Return the lines below exactly, from the first one through the line that has "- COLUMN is". Leave out everything after it.
-- Input for this task follows --
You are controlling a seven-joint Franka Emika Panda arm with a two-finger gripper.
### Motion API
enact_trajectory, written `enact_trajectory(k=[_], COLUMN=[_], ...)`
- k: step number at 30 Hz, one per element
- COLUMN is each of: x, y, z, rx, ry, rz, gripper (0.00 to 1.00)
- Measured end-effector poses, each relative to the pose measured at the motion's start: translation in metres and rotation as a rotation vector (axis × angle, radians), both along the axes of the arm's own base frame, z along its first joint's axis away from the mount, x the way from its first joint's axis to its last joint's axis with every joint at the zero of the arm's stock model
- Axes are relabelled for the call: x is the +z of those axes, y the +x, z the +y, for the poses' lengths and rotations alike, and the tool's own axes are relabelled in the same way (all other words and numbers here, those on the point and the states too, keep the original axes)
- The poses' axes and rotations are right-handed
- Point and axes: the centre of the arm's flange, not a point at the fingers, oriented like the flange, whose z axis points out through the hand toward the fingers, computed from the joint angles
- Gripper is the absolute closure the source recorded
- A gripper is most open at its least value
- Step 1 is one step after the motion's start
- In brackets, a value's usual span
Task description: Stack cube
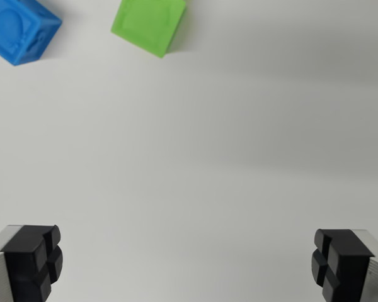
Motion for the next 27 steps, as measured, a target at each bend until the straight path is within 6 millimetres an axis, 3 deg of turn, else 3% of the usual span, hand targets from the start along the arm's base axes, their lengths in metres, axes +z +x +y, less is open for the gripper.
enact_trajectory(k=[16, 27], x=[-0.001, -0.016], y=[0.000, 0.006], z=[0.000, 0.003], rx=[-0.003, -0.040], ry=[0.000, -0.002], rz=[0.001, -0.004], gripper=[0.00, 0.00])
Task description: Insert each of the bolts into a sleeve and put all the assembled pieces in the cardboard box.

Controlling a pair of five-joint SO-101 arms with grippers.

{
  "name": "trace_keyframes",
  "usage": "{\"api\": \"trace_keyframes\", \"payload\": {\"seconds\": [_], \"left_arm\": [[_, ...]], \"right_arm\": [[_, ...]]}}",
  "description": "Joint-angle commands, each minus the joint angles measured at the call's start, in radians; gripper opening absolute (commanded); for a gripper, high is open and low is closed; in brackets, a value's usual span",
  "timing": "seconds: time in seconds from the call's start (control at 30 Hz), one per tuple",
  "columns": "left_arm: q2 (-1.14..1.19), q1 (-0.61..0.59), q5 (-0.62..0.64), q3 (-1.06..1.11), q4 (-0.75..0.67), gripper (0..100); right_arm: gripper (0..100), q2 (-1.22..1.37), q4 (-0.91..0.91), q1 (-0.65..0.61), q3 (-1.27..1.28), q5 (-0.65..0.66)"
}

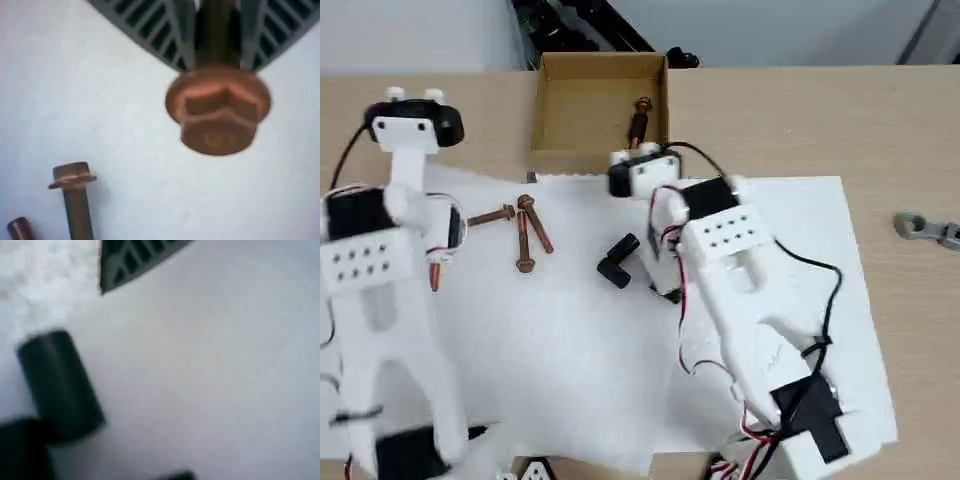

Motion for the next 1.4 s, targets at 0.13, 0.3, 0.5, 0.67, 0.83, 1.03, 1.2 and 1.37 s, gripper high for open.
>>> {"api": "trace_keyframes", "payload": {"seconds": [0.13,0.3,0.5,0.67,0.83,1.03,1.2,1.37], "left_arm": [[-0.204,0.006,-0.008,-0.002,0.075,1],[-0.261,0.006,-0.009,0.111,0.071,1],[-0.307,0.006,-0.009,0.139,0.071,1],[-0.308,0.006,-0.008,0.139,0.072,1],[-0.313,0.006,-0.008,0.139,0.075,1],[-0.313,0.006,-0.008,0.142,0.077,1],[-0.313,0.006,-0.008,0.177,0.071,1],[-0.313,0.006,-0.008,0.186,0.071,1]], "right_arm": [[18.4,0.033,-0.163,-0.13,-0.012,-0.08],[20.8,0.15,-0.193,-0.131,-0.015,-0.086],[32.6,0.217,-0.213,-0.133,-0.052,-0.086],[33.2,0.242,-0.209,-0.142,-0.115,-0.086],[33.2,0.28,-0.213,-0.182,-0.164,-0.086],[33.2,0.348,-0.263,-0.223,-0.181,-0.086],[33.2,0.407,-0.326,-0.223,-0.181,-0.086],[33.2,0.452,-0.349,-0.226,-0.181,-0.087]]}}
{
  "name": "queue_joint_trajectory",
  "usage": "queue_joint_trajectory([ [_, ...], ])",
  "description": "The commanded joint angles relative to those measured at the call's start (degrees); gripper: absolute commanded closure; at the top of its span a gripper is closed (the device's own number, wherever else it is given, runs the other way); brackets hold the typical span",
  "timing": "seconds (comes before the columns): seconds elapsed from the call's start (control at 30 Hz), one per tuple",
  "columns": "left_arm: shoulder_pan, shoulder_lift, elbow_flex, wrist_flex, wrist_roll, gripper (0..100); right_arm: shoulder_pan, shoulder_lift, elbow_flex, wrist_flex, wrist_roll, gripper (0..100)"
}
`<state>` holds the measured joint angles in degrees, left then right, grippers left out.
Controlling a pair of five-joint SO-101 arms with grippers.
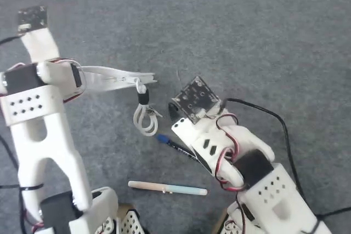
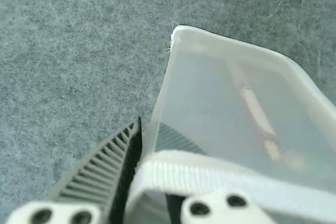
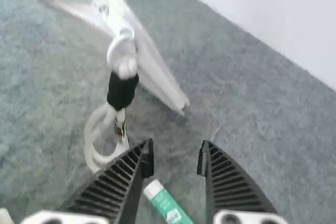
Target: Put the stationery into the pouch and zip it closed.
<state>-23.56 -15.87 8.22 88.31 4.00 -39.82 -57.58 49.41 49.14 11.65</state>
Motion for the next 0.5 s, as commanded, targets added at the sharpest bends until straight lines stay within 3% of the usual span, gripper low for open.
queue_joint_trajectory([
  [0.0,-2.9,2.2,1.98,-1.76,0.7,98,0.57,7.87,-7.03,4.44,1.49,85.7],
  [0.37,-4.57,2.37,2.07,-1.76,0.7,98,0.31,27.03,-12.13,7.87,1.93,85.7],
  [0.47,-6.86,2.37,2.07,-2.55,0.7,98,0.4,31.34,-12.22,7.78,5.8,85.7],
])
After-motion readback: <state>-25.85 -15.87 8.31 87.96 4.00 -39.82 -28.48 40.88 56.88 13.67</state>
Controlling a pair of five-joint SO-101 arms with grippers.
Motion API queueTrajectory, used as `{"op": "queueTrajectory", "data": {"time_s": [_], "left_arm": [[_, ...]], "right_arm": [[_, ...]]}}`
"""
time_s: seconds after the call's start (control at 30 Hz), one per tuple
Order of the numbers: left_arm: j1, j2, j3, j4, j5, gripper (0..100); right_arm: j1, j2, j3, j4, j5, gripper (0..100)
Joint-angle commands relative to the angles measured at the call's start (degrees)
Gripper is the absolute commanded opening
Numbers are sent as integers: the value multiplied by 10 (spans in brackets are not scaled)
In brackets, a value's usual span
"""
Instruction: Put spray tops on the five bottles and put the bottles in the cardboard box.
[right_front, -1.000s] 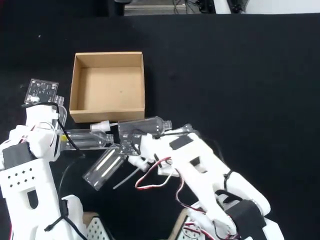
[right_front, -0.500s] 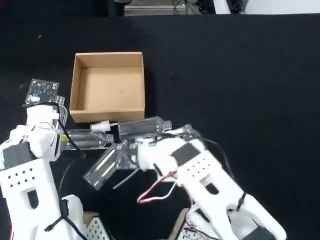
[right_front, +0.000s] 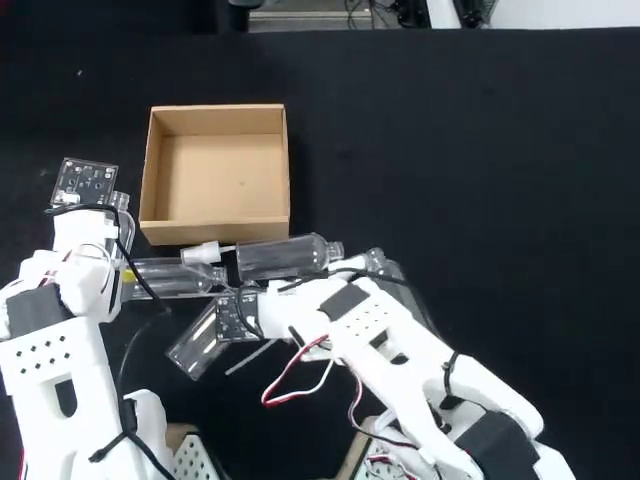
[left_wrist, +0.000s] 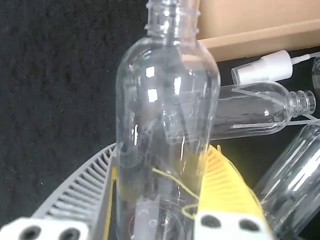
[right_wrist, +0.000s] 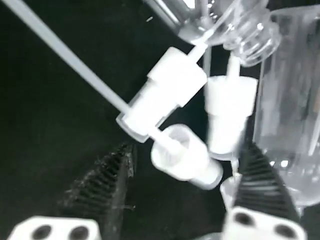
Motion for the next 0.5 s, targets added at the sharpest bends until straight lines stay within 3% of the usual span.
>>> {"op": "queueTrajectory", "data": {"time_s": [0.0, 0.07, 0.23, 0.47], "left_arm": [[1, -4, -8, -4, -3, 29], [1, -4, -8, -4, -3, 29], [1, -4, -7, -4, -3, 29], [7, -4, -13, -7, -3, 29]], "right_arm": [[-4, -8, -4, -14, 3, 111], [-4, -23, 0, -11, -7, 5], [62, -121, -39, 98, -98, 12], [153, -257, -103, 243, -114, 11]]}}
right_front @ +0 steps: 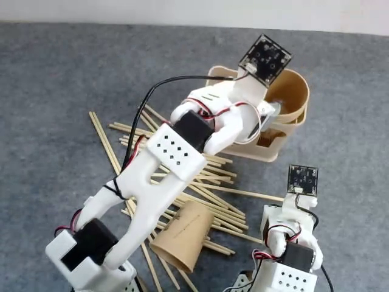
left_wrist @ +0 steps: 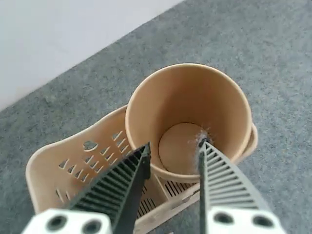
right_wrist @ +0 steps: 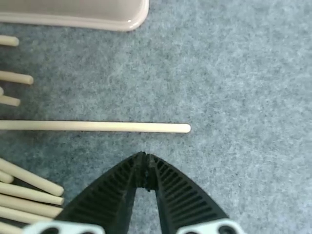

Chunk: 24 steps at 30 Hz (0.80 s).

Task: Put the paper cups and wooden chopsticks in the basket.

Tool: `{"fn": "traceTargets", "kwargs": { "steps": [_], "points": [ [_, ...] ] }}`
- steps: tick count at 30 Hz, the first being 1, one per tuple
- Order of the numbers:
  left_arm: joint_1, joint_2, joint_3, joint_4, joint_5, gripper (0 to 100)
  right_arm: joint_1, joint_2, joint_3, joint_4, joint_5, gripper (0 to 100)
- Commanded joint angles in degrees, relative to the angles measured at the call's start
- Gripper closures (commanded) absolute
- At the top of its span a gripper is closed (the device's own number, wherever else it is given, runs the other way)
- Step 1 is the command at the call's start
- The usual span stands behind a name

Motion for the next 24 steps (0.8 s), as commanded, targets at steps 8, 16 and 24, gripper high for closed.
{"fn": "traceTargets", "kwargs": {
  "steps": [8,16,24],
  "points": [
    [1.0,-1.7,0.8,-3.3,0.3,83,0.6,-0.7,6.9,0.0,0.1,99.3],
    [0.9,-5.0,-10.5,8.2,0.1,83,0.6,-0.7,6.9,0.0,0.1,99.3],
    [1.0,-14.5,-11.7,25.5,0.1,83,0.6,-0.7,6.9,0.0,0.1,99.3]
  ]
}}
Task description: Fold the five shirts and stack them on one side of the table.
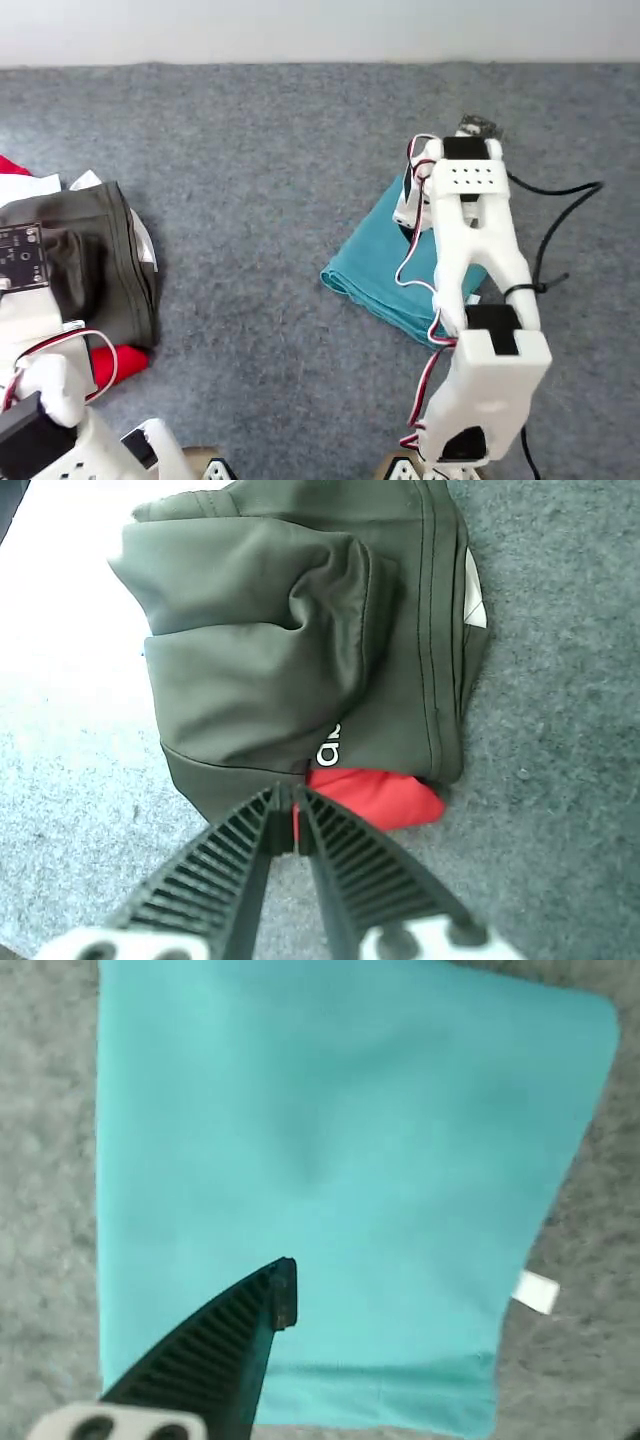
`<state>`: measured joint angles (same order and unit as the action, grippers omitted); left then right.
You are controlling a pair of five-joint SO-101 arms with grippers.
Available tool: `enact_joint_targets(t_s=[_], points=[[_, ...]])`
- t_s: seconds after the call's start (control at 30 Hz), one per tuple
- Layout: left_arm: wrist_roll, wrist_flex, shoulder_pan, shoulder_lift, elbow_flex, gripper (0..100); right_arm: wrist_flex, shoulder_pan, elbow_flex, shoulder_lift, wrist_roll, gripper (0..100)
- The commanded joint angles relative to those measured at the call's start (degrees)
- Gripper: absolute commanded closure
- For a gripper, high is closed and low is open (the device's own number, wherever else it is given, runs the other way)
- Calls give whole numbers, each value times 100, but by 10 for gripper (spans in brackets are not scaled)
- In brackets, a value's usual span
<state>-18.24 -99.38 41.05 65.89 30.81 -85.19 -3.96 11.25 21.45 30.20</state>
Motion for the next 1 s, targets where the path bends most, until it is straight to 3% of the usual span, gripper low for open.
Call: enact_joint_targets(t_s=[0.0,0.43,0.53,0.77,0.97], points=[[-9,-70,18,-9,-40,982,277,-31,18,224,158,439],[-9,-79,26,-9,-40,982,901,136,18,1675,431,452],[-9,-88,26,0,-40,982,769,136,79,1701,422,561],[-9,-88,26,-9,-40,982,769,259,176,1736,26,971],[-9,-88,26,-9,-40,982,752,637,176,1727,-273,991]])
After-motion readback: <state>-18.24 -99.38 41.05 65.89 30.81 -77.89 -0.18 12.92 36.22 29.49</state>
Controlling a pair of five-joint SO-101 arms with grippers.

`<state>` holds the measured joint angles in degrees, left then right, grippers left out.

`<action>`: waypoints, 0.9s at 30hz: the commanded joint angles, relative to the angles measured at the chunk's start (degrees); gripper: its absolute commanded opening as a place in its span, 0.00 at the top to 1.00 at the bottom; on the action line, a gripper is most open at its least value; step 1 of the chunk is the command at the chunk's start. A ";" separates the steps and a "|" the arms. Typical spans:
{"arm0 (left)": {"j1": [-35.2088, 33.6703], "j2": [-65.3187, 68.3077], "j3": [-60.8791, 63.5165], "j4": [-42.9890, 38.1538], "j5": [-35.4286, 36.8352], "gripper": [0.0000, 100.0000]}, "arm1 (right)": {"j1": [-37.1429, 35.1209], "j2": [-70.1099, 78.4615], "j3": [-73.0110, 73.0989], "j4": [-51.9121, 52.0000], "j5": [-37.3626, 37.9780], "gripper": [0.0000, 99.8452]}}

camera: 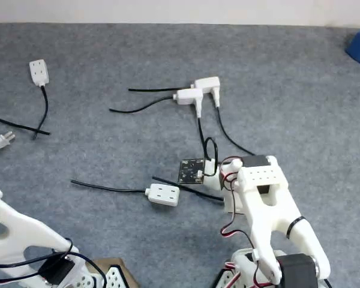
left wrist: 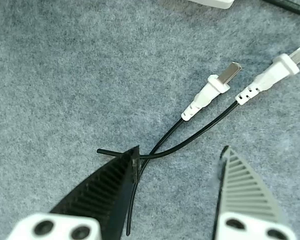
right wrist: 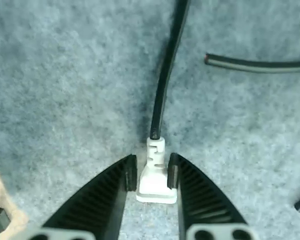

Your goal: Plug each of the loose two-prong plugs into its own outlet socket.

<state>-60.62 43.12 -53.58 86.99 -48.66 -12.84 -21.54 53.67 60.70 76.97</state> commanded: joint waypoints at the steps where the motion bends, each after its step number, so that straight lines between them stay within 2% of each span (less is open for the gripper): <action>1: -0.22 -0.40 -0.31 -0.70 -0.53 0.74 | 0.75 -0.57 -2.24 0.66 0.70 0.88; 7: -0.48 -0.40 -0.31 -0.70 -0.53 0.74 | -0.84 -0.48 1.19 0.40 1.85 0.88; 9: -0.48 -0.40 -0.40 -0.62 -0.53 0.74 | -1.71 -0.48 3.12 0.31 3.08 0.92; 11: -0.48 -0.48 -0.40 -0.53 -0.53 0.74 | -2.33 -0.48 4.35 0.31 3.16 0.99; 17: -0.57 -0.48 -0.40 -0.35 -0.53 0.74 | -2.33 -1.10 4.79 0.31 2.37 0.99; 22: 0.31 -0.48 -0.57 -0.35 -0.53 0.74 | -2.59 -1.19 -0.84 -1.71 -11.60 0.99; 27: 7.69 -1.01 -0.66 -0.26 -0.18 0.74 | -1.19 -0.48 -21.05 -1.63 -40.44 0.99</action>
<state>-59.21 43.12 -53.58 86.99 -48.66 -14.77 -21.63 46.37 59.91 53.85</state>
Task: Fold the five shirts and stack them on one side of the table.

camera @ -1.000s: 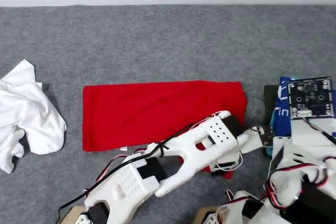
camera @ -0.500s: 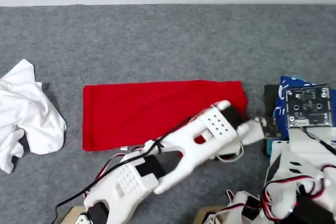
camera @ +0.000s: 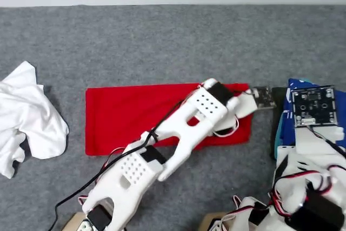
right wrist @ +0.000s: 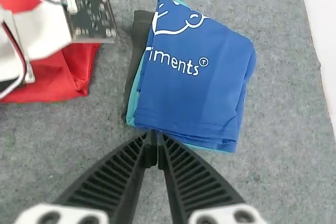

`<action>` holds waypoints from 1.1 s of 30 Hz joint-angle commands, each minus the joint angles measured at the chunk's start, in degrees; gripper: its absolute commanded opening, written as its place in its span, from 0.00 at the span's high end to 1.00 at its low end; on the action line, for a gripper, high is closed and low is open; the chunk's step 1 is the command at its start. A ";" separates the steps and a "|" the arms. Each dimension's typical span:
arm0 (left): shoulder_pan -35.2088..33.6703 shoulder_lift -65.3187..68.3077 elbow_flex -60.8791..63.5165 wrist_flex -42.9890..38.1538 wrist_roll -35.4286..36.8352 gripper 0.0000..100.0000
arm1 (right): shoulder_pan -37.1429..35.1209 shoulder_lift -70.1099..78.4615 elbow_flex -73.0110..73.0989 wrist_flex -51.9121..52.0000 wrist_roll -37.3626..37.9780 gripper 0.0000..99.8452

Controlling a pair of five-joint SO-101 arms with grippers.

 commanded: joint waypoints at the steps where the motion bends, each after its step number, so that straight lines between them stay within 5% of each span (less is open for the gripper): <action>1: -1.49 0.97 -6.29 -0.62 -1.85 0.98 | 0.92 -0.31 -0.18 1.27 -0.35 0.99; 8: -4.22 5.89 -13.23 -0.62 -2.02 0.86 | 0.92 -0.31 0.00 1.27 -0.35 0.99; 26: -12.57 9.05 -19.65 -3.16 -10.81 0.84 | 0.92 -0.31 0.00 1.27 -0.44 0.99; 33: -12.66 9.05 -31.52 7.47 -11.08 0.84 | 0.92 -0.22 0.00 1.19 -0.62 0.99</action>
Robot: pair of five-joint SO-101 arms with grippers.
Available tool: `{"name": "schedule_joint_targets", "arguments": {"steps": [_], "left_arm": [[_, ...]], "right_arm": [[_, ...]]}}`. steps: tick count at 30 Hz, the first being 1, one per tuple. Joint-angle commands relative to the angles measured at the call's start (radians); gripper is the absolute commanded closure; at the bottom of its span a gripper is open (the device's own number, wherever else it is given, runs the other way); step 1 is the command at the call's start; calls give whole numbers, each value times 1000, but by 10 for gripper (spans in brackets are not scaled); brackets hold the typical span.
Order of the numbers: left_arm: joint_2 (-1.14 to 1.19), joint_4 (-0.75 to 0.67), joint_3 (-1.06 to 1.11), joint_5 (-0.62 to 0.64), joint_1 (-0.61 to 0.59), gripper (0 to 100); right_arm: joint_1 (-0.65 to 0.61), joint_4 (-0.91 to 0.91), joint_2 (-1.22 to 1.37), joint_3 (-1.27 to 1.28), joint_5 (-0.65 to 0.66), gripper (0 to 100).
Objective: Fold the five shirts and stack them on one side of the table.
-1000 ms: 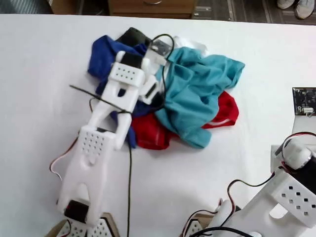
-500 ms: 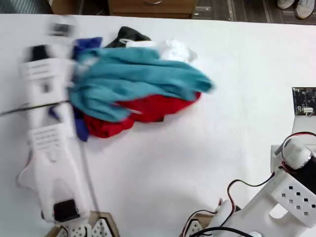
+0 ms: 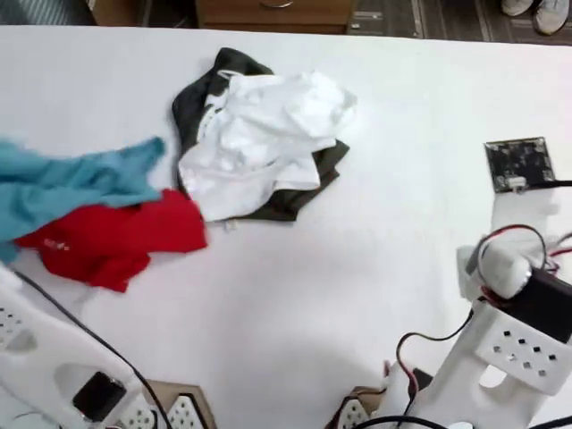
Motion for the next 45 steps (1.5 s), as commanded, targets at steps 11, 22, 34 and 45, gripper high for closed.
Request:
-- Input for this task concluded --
Exercise output:
You are controlling a seven-joint Franka Emika Panda arm with a two-finger gripper.
### Motion API
enact_trajectory, written `enact_trajectory(k=[_], COLUMN=[_], ...)`
- k: step number at 30 Hz, one per element
- COLUMN is each of: x, y, z, rx, ry, rz, gripper (0.00 to 1.00)

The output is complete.